Sahara: UNSC Renews MINURSO mandate, Stresses Algeria’s Responsibility in the conflict

The Security Council has unanimously extended the mandate of the United Nations Mission for the Sahara MINURSO by six months, while expressing its full support for the decision of the Secretary General and his Personal Envoy, Horst Köhler, to initiate a new negotiation process before the end of this year.

Köhler has invited the foreign ministers of Morocco, Algeria and Mauritania and a representative of the Polisario Front to a round-table meeting in Geneva, on December 5 and 6, the first such direct engagement since 2012.

In resolution 2440, adopted on Wednesday by a large majority of its members, the Security Council hailed Kohler’s decision to hold this initial round-table meeting, without preconditions and in good faith, in order to make an assessment of the latest developments, examine regional issues, and discuss the next steps in the political process relating to the Sahara issue.

The resolution said, for the first time ever, that Algeria is a main party to the process seeking to find a realistic, practical and durable political solution to the Sahara issue.

In its second paragraph, the resolution urged Algeria to take part in the Geneva round-table talks and to work constructively with the personal envoy (of the UN Secretary General for the Sahara) in a spirit of compromise during the whole process to ensure its success.

The resolution called on the parties to show political will and work in an atmosphere conducive to dialogue with a view to making headway in negotiations, thus ensuring the implementation of UNSC resolutions since 2007 and the success of talks.

The resolution also reaffirmed, again, the pre-eminence of the Moroccan autonomy initiative to solve the artificial conflict over the Moroccan Sahara.

The resolution on the other hand swept aside the false allegations concerning the existence of so-called “liberated territory”, maintained by Algeria and the separatist movement.

Actually, the Resolution slams the Polisario’s destabilizing actions in the region and urges the separatists to adhere fully to its commitments to the Personal Envoy not to return to Bir Lahlou, Tifariti and the buffer strip at Guerguerat and not to transfer any civilian or military structure east of the defense berm.
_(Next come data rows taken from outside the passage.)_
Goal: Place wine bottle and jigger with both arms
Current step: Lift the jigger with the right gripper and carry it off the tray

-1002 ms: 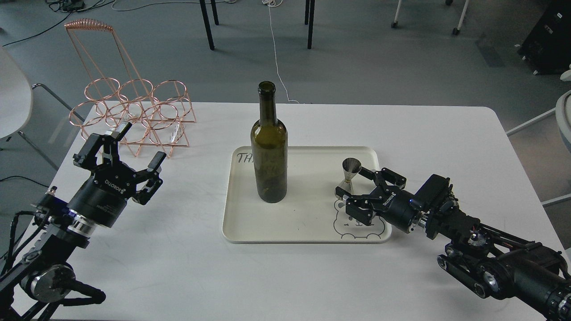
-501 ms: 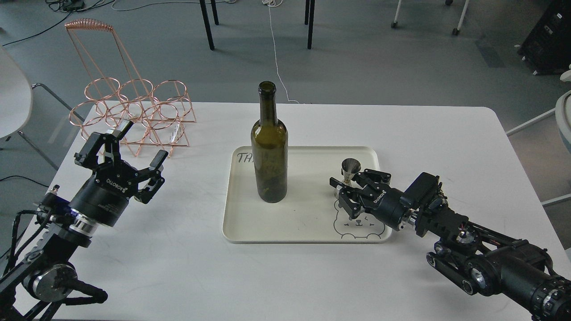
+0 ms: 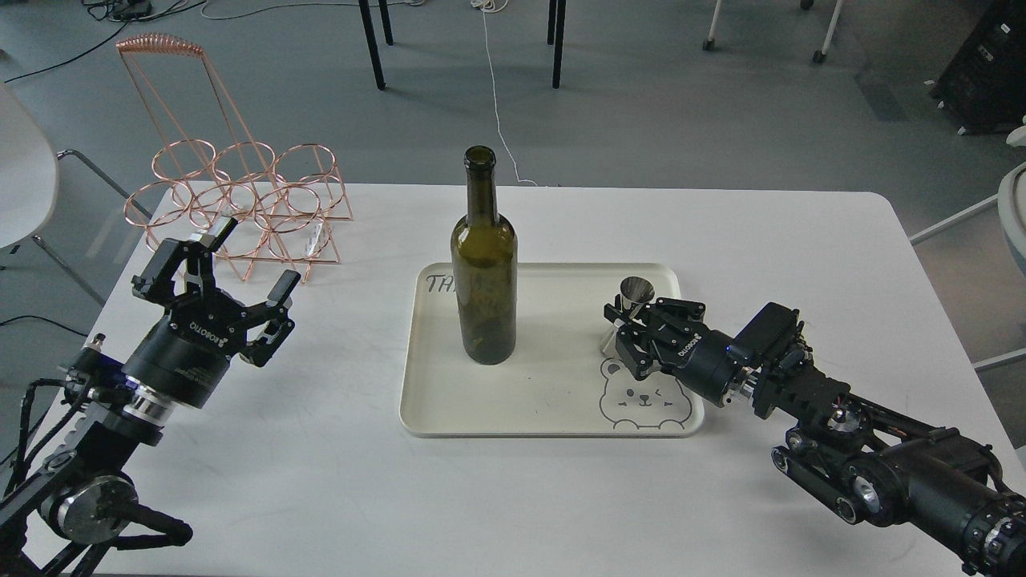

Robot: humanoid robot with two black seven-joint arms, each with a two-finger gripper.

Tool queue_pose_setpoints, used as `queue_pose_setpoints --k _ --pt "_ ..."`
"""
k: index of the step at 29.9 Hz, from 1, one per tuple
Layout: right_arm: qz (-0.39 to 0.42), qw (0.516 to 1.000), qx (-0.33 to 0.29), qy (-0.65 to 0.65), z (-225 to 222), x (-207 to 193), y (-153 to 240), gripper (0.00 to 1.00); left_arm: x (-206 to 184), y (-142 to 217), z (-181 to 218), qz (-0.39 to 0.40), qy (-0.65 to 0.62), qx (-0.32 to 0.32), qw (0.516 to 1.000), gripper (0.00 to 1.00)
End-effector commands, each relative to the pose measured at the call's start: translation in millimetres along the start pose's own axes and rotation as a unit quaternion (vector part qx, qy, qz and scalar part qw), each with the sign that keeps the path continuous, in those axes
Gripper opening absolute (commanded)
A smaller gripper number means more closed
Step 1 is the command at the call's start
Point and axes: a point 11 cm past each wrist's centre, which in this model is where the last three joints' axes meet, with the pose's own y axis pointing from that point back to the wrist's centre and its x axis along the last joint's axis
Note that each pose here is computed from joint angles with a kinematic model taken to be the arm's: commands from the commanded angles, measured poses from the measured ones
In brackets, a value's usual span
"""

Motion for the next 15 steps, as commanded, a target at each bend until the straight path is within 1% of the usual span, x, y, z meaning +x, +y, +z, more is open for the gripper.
queue_pose_setpoints --k 1,8,12,15 --pt "0.022 0.999 -0.026 0.003 20.1 17.2 9.0 0.23 0.0 0.0 0.0 0.0 0.0 0.0 1.0 0.99" --pt "0.045 0.994 -0.096 -0.021 64.4 33.1 41.8 0.23 0.1 1.7 -1.6 0.001 0.001 0.002 1.0 0.99" --pt "0.032 0.992 -0.123 -0.013 83.4 31.5 64.2 0.24 -0.4 1.9 -2.6 0.002 0.003 0.002 1.0 0.99" --pt "0.013 0.989 -0.145 -0.012 93.4 19.2 79.8 0.24 -1.3 1.6 -3.2 0.001 0.004 0.002 1.0 0.99"
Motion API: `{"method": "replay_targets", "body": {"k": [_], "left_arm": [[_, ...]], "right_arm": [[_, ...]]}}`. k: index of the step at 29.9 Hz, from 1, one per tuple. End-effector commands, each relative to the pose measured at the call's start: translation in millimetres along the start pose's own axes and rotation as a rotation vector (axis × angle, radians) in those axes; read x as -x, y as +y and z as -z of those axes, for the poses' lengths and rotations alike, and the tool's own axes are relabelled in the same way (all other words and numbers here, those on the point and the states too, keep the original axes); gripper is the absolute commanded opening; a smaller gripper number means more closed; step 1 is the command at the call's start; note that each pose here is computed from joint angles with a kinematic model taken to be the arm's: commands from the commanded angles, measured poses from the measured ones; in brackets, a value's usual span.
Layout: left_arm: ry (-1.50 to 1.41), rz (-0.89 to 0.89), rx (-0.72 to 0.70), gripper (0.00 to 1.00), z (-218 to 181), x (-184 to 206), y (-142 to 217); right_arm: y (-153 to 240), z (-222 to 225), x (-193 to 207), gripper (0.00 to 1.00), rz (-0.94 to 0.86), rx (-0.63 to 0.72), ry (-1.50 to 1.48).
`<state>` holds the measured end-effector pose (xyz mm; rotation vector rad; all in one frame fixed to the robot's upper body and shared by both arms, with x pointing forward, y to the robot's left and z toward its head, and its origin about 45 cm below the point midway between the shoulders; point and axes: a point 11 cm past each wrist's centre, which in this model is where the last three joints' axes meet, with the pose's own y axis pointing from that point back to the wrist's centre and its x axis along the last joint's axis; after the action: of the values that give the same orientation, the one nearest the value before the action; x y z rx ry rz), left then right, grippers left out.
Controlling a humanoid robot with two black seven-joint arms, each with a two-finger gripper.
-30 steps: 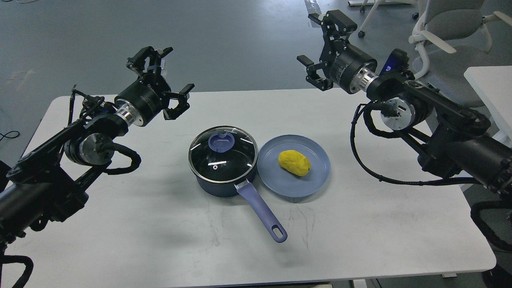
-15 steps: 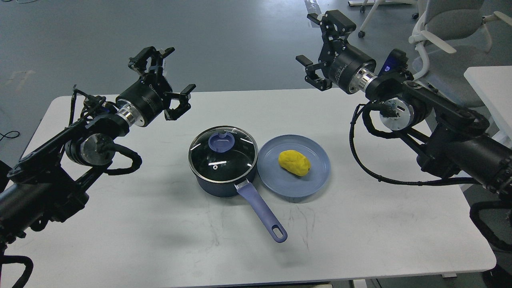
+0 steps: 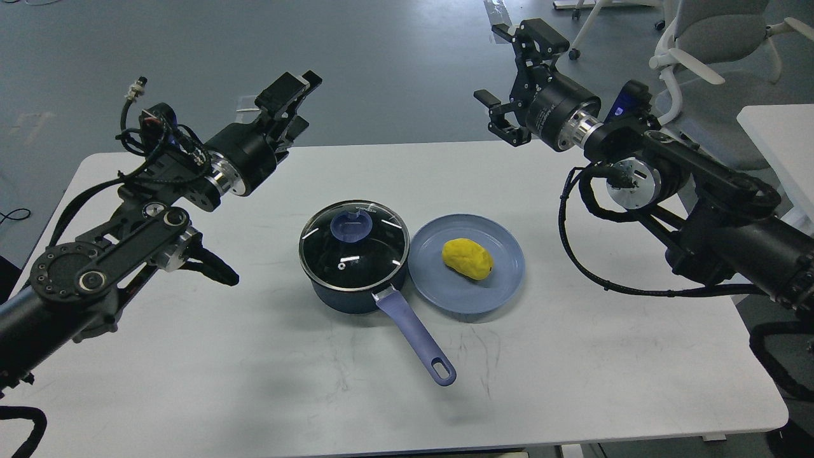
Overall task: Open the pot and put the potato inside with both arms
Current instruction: 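Move the left gripper over the pot and grasp the lid's blue knob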
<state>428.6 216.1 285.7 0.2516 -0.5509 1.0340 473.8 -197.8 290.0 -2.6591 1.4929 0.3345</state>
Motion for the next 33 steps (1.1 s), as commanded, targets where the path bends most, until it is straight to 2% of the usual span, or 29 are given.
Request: {"method": "replay_targets", "body": {"k": [1,2,4,7,13,16,19,25,33], "left_arm": [[-0.295,0.016,0.151,0.99,-15,-5,13],[-0.296,0.016,0.151,0.99,-15,-5,13],[-0.465,0.063,0.266,0.99,-21,8,18],[-0.641,0.095,0.323,0.99,-16,29,25],[-0.756,0.172,0.36,0.99,5,62,37],[-0.725,0.163,0.385,0.99,1,62,37],[-0.645,0.103,0.337,0.99,5,48,34],[-0.642,0.035,0.336,0.99,-2,29,29],[-0.668,0.084,0.333,0.99,-3,27,26]], "right_arm": [[4,6,-9,1.0,-0.018,-0.007,0.008],[4,6,-9,1.0,-0.018,-0.008,0.008],[7,4,-13,1.0,-0.028,-0.005,0.007],[8,3,-12,1.0,-0.027,-0.008,0.001],[7,6,-12,1.0,-0.026,-0.021,-0.002],[7,7,-12,1.0,-0.027,-0.023,-0.004],[10,10,-15,1.0,-0.031,-0.026,0.002],[11,11,-17,1.0,-0.037,-0.029,0.002],[14,14,-23,1.0,-0.055,-0.035,0.003]]}}
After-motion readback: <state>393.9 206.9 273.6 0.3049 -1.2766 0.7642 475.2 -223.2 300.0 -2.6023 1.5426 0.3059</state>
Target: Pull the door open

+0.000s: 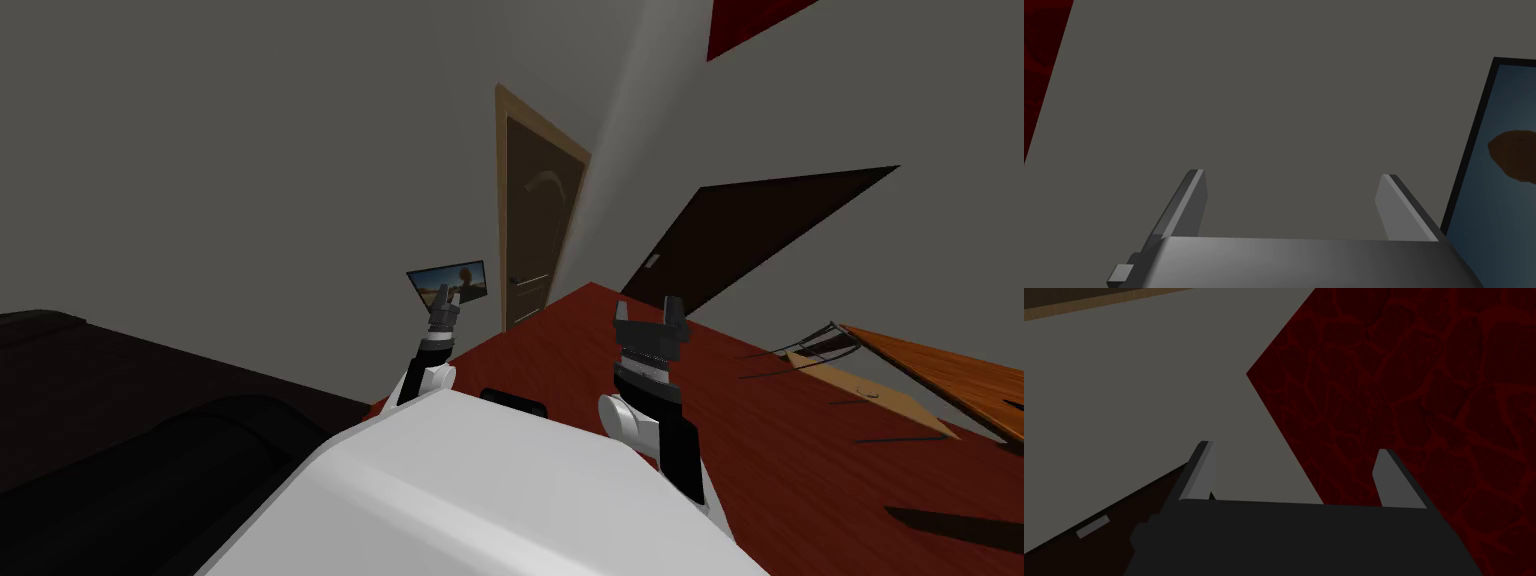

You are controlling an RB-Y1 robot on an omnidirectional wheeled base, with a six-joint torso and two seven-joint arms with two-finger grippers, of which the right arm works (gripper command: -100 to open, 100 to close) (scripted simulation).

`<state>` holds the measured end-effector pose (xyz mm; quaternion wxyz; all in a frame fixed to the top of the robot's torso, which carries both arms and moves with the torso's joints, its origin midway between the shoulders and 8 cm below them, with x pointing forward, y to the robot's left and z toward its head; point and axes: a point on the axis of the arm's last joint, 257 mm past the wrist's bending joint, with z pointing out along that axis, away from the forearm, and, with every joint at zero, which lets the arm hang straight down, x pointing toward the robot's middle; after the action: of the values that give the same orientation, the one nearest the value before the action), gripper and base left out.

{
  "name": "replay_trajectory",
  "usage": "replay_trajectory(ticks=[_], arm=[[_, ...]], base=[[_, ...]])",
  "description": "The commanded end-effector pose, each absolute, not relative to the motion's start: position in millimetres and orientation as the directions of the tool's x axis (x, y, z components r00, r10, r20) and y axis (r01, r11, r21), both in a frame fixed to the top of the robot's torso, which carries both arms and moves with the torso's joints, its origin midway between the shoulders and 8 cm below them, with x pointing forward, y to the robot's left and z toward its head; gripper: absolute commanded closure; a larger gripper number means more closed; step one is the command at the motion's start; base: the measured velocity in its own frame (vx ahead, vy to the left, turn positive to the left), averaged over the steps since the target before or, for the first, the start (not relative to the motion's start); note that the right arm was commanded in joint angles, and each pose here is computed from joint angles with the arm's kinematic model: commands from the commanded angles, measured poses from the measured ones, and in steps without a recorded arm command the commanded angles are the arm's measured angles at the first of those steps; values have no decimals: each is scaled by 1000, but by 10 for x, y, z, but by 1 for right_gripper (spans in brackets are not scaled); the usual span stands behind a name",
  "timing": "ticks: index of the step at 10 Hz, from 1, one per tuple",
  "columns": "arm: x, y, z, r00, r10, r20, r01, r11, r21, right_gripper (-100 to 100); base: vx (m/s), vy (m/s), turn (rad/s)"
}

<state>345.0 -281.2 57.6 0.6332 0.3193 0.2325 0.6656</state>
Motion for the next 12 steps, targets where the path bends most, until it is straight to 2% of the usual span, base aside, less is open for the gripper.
replay_trajectory(ticks=[1, 6, 12], arm=[[3513, -2798, 492, 0, 992, 129, -683, -94, 724, -100], [3742, -2748, 161, -22, 992, 123, -639, -108, 762, -100], [4039, -2673, -324, -53, 993, 109, -571, -120, 812, -100]], base=[[87, -119, 137], [65, 23, 96], [83, -19, 129]])
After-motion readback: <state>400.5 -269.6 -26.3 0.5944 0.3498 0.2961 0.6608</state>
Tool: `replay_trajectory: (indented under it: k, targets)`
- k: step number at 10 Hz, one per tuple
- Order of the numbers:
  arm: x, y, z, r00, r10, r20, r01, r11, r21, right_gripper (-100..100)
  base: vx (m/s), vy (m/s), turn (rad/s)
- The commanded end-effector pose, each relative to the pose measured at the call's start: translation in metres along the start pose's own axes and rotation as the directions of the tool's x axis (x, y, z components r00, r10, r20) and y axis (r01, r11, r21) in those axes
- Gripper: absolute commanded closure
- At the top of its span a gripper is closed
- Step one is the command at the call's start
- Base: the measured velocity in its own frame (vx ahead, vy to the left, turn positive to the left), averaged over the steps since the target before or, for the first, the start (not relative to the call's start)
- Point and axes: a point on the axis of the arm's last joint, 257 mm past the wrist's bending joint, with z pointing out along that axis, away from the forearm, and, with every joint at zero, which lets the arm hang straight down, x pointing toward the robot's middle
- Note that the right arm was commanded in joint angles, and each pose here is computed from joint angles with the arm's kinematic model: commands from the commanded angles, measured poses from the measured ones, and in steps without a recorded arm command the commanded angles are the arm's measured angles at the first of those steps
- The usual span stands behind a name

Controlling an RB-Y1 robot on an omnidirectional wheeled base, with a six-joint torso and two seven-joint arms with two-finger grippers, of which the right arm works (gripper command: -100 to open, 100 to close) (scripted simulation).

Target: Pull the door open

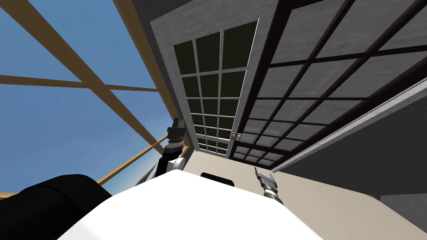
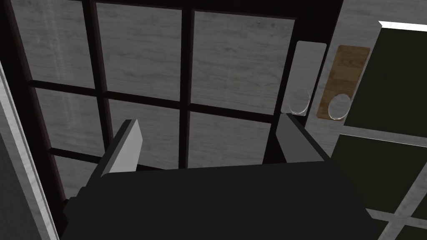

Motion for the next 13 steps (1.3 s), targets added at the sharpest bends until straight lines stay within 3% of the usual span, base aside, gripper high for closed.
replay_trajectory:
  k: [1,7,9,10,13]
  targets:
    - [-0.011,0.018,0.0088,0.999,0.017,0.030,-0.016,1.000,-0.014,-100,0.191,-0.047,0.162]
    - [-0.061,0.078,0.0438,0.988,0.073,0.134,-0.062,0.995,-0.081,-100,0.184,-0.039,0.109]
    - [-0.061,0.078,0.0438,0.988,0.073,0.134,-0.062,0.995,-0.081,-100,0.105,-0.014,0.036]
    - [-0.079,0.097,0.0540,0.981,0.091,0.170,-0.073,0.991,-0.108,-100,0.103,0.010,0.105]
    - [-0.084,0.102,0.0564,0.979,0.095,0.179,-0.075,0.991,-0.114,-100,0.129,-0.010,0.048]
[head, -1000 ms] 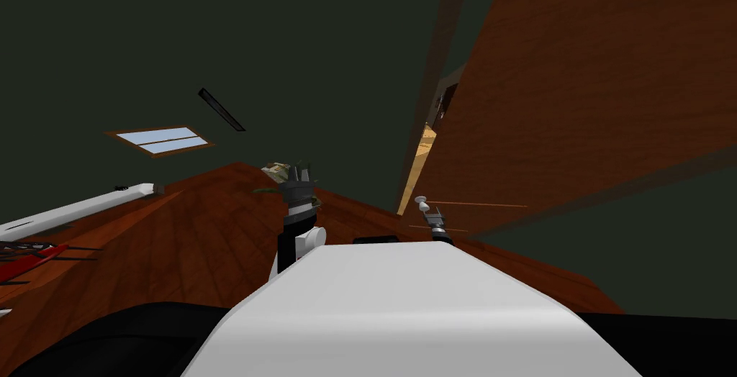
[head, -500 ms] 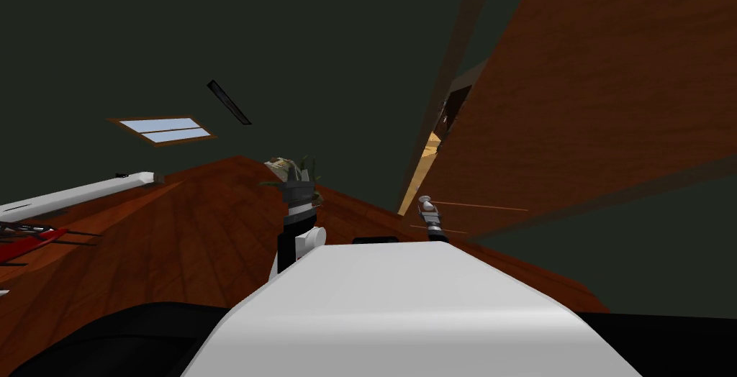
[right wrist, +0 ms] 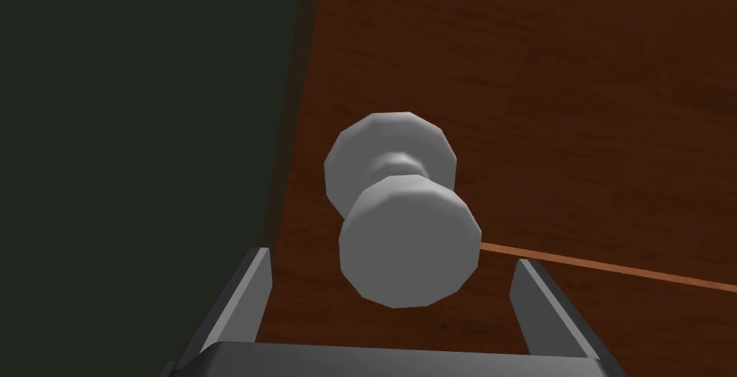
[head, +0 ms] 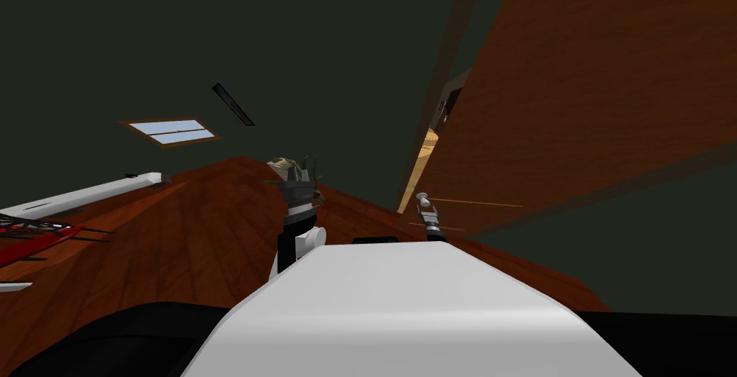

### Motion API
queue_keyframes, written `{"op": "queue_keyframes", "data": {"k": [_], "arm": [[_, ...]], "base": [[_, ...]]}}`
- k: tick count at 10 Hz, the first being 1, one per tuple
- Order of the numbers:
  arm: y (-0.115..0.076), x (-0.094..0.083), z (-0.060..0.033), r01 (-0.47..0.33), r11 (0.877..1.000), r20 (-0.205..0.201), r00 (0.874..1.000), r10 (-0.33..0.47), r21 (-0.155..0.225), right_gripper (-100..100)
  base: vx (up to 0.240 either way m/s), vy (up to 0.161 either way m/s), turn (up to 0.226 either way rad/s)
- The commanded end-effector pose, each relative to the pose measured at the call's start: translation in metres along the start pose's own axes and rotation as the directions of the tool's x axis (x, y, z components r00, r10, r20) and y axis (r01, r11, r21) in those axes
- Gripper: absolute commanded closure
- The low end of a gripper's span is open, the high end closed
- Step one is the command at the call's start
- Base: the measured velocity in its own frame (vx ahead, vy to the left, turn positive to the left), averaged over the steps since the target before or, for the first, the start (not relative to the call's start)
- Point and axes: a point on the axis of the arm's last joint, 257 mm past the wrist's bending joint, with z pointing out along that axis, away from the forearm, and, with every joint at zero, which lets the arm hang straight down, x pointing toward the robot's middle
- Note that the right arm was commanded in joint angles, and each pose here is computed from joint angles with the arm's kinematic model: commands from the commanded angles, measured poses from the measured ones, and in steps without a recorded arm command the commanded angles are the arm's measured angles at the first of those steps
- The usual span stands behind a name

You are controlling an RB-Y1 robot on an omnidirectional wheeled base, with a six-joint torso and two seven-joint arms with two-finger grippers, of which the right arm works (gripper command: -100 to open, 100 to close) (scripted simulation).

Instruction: Pull the door open

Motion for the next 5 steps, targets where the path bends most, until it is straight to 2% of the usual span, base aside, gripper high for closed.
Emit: {"op": "queue_keyframes", "data": {"k": [1,5], "arm": [[-0.0031,0.0017,-0.0009,-0.059,0.998,-0.002,0.998,0.059,-0.002,-100],[-0.0107,0.0057,-0.0034,-0.180,0.984,-0.005,0.984,0.180,-0.005,-100]], "base": [[-0.046,0.005,0.006],[-0.075,-0.001,0.008]]}}
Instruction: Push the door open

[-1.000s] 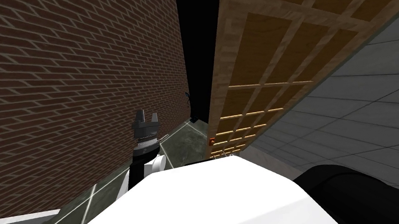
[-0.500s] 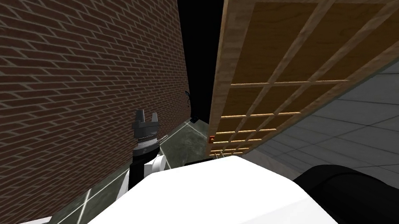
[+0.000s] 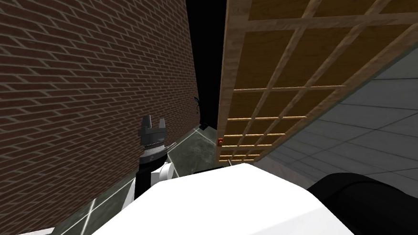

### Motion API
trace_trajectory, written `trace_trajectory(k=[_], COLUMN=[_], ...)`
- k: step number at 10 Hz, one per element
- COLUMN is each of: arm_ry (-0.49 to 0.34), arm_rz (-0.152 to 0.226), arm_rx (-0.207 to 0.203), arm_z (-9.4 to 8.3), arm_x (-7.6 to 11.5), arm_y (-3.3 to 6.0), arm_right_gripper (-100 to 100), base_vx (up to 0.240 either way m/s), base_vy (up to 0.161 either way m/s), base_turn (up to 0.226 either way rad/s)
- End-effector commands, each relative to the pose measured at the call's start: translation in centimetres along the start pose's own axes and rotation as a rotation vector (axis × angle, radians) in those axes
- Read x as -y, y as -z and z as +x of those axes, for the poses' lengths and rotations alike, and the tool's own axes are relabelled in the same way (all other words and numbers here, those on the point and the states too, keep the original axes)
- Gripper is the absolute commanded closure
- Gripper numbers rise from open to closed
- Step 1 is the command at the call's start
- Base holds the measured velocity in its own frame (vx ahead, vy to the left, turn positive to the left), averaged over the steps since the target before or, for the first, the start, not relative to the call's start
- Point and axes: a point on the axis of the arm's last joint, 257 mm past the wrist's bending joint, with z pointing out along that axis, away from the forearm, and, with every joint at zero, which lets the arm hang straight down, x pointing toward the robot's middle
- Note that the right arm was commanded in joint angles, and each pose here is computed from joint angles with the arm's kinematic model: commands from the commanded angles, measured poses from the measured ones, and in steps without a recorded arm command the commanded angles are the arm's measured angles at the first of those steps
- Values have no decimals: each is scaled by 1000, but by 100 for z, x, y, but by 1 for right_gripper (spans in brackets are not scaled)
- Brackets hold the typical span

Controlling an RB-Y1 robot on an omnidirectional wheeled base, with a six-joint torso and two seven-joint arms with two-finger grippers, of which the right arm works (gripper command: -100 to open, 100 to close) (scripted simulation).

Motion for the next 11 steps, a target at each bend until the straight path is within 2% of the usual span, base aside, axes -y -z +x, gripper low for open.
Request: trace_trajectory(k=[1, 3, 6, 7, 8, 11], arm_ry=[22, 19, -31, -21, 5, 21], arm_rz=[9, 47, 125, 110, 98, 96], arm_rx=[-7, -4, 12, 9, 2, -4], arm_z=[23, 24, -1, 8, 19, 21], arm_x=[177, 330, 360, 364, 464, 544], arm_y=[34, 27, -39, -23, -24, -65], arm_right_gripper=[-100, -100, -100, -100, -100, -100], base_vx=[39, 63, 56, 15, 128, 185], base_vy=[73, 171, 163, 51, 24, -8], base_turn=[-166, -181, -129, -18, 29, 22])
This paragraph clearly shows that there are no liberated territory by the Polisario.

Morocco’s envoy to UN, Omar Hilale, said in a press briefing in New York following the vote, that Resolution 2440 “consecrates, for the first time, Algeria as the main party in the political process”.

“The adoption of this resolution after resolution 2414 of last April, constitutes a major development in the management of the Moroccan Sahara issue by the Security Council”, he pointed out.

He insisted that the peacekeeping mission’s mandate and the peace process needed to be de-linked.

“The political process is something, the MINURSO mandate is something else, he said, explaining that the mission’s mandate deals with supervising and monitoring the ceasefire, helping in confidence building measures, and de-mining. “The political process doesn’t depend on MINURSO, doesn’t depend on what’s going on on the field. It depends on the political will of all the parties,” he said, insisting that what is most important is to give a chance to the personal envoy to work quietly, in serenity and to give him time.”

Resolution 2440 welcomed the initiatives taken by Morocco and the role played by the National Council on Human Rights Commissions operating in Dakhla and Laayoune as well as Morocco’s interaction with Special Procedures of the United Nations Human Rights Council.

It also reiterated the Security Council’s request for consideration of a refugee registration in the Tindouf refugee camps and emphasizing efforts be made in this regard.